You can find map descriptions for all tests in the archive 'map_descriptions.zip' which you can find in any of the archives 'problem-X-materials.zip' in the section "Contest materials" — they are all the same.

After that the interaction begins. The interactor prints vertex descriptions in the following format: $$$$$$R~d~deg_1~flag_1~deg_2~flag_2 \ldots deg_d~flag_d,$$$$$$ where $$$d$$$ is the degree of the current vertex, $$$deg_i$$$ is the degree of the $$$i$$$-th vertex adjacent to the current one, and $$$flag_i$$$ (0 or 1) is an indicator if the $$$i$$$-th adjacent vertex contains a flag. The order of neighbors in the vertex description is chosen by the interactor uniformly at random independently each time. Please keep in mind that you are not given the actual labels of adajacent vertices.

In response to the description of the vertex you should print a single integer $$$i$$$ ($$$1 \leq i \leq d$$$), which means that you have chosen the vertex with description $$$deg_i~flag_i$$$. Remember to use the flush operation after each output. If your output is invalid, you will get a "Wrong Answer" verdict.

When you have visited all the vertices of the graph at least once, the interactor prints the string "AC" instead of the vertex description. If you use more than $$$2 \cdot base\_move\_count$$$ moves, the interactor prints the string "F". In both cases, you have to either start reading the description of the next map, or terminate the program, if it has been the last map in the test.

Below the example of interaction is presented. Note that the test from the example is not the same that your solution will be tested on.

3 3 1 1000
1 2
2 3
3 1
R 2 2 0 2 0
R 2 2 0 2 1
R 2 2 0 2 1


All problems of this contest share the same statement and differ only in the test. Each problem contains one test. Map descriptions for the test are available to look at in the archive.

Each test consists of several maps.

The solution score for the problem will be $$$0$$$ in case your solution for some map failed to get an answer "AC" or "F". If the solution correctly interacted with the interactor on all $$$t$$$ maps, the score for the task will be equal to the sum of the scores for each of the maps.

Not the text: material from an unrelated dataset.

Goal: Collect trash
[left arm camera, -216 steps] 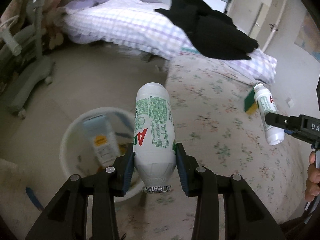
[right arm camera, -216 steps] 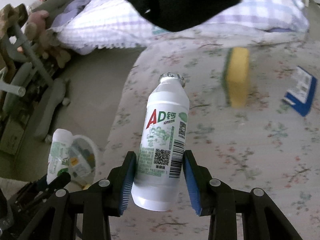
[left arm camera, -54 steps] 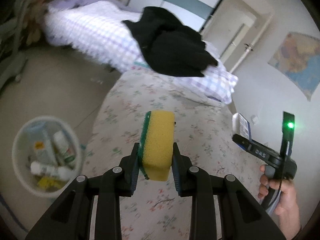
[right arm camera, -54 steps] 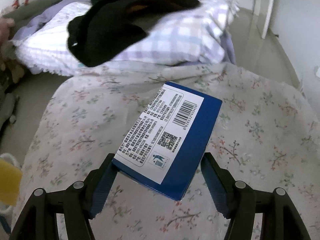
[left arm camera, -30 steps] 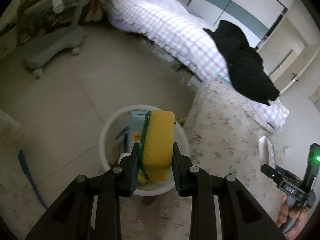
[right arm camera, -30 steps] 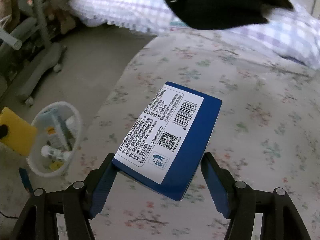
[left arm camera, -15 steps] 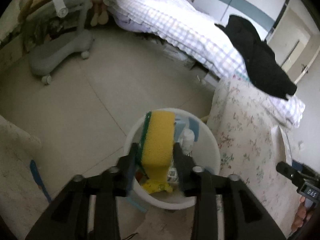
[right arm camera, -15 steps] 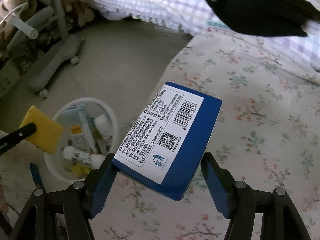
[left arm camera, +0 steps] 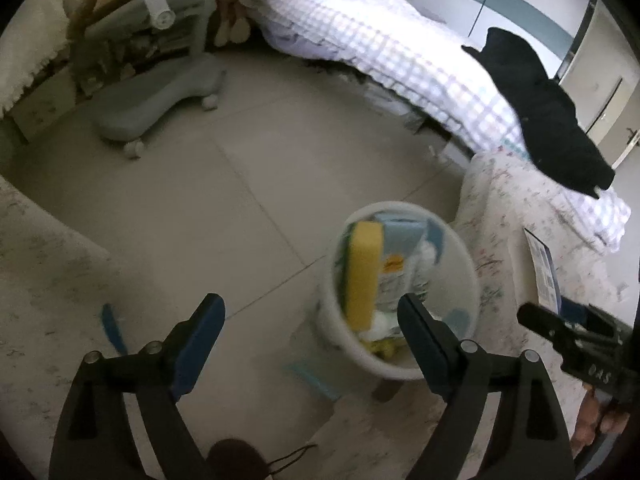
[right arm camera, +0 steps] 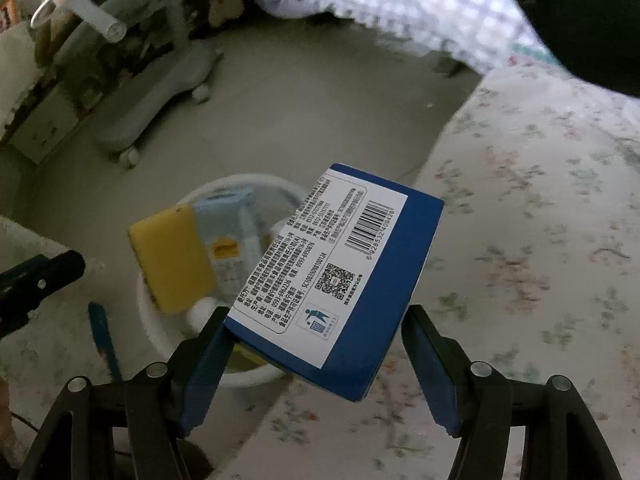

If you have successfully passed all vertices of a graph with $$$n$$$ vertices using $$$moves$$$ moves, the score for the map is calculated as follows. Denote $$$$$$base\_fraction=\frac{base\_move\_count + 1}{n},$$$$$$ $$$$$$sol\_fraction=\frac{moves+1}{n},$$$$$$ $$$$$$c=\frac{90}{\sqrt{base\_fraction - 1}}.$$$$$$


  • if $$$moves \leq base\_move\_count$$$, you get $$$100-c \sqrt{sol\_fraction - 1}$$$ points.
  • if $$$base\_move\_count < moves \leq 2 \cdot base\_move\_count$$$, you get $$$20 - \frac{10\cdot(moves + 1)}{base\_move\_count + 1}$$$ points.
If you use more than $$$2 \cdot base\_move\_count$$$ moves, you get 0 points for the map.

For each problem the solution with the highest score is chosen. Please note that the maximum is chosen for the entire test as a whole, not for each separate map.

The final result of the participant is the sum of points for each of the problems.